In ways that we are all aware of, this month has shown us unspeakable tragedies. In most of us, it has instilled deep concern for our fellow humans, hopelessness, anger, fear, confusion, anxiety, and you name it, countless other negative feelings. Please let us at Walk with a Doc serve as whatever source of positive energy we can provide.
We are grateful every day to collaborate with physicians and other healthcare leaders around the world who care deeply for their communities. I’m not a mental health expert, but I unfailingly believe in the power and strength of us all coming together. While the following newsletter is similar to the others (it’s about time to disengage if you are ‘not in the mood’), please know we are thinking about you and we are extremely thankful to have you in our collective lives.

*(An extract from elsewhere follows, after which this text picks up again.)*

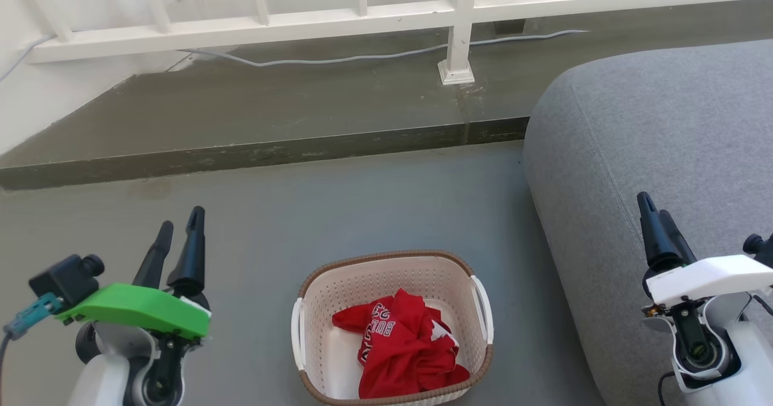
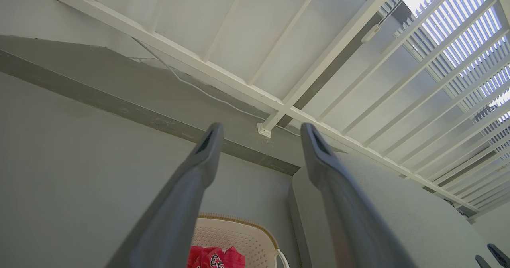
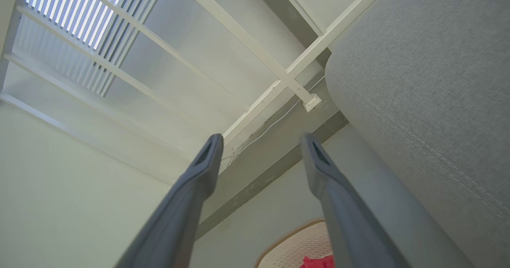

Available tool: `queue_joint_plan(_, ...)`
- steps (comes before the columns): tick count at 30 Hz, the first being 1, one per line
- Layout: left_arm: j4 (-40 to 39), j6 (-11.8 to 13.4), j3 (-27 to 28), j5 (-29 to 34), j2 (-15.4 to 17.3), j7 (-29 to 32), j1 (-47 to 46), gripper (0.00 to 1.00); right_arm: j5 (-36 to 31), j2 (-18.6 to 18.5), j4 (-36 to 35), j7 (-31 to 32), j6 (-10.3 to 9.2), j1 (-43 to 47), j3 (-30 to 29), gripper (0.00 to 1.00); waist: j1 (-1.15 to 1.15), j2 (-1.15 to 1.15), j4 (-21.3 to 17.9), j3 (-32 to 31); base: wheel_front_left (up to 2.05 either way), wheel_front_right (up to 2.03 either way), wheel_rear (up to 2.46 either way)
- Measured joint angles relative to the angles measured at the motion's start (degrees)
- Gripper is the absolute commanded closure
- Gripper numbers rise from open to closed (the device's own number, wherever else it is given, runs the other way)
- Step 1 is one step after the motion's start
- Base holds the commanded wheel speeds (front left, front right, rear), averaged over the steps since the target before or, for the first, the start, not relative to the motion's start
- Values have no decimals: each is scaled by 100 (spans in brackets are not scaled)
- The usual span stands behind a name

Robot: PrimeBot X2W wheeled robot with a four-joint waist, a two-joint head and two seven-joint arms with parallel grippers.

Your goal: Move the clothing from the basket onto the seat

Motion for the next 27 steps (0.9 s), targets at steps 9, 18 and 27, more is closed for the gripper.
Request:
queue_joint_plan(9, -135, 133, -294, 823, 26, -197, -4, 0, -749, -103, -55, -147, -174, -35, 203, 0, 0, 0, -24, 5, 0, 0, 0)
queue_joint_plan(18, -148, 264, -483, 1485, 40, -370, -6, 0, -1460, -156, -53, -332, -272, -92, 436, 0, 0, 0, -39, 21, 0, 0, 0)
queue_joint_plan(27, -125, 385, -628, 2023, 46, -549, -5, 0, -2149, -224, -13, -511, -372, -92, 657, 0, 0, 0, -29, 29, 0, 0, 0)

I guess then I’ll get right to it. We have some WWAD guests who have been growing increasingly uncomfortable having zombies welcomed at their walk by the physician leaders (Currently, they are only reliably in one location – Potomac, MD).
While there are some rather vocal opponents (I’ve read your letters)`, many of our more ‘open’ guests have done a nice job of pointing out the many upsides of accepting the living dead in their chapter.
Having the undead as guests allows us to utilize a lot of first-year med students; it’s a natural way for them to get their ‘feet wet’ without exposing significant risk. The zombies are primarily flesh-eating (i.e. they won’t be hogging all the apples, bananas, and granola bars – like some people I know!) In all sincerity, they’re lower maintenance – we don’t need to check their blood pressure (they don’t have one). This allows us to save considerably on the cost of blood pressure cuffs. If we were to multiply this by 528 sites, well, you can imagine.
Sure, there are a couple of issues:
Several of our rotating Potomac physician leaders have expressed difficulty understanding their questions – saying that many of the zombies will just all talk at once. That, in it itself, would be okay, but most of the time it’s a low-pitched indecipherable groaning that drowns out other participants’ questions.
They also don’t necessarily walk in the same direction. To put it bluntly, a lot of them just wander around the park aimlessly. There has been more than one collision this fall.
Regarding having so many zombies together, appropriate concerns have been raised by the Montgomery County Division of Public Safety (MCDPS). In recent closed-door meetings, there is growing concern about a zombie apocalypse. We understand and that’s fair, but there’s an education process here. The odds of that going down are extremely unlikely. We concede that if it did, they are correct, that would not be good. There would be more than a small chance that it could potentially lead to a global breakdown of society that in turn would cause a massive rise of zombies that would engage in a general assault on civilization.So, candidly, I see their point. But again, very unlikely.
The MCDPS also makes another valid argument. As a whole, they (zombies) are not deriving all the same health benefits as most of our other guests (they’re already undead).
Putting these pros/cons together, like many decisions, it’s not easy.
Let me please say this, if you do happen to go to the Potomac Walk with a Doc (Great Falls Park) this Saturday, please exhibit caution. I endured a minor zombie bite (left shoulder) on a site visit to WWAD – Potomac in late 2011. For the ensuing 5 and a half days I had an overwhelming craving for caraway seeds; listening to big band music from the late 30’s, and I refused to wear anything but the color orange. Now I’m better, but to this day we’ve never figured out why.I’m sorry, what was I talking about again?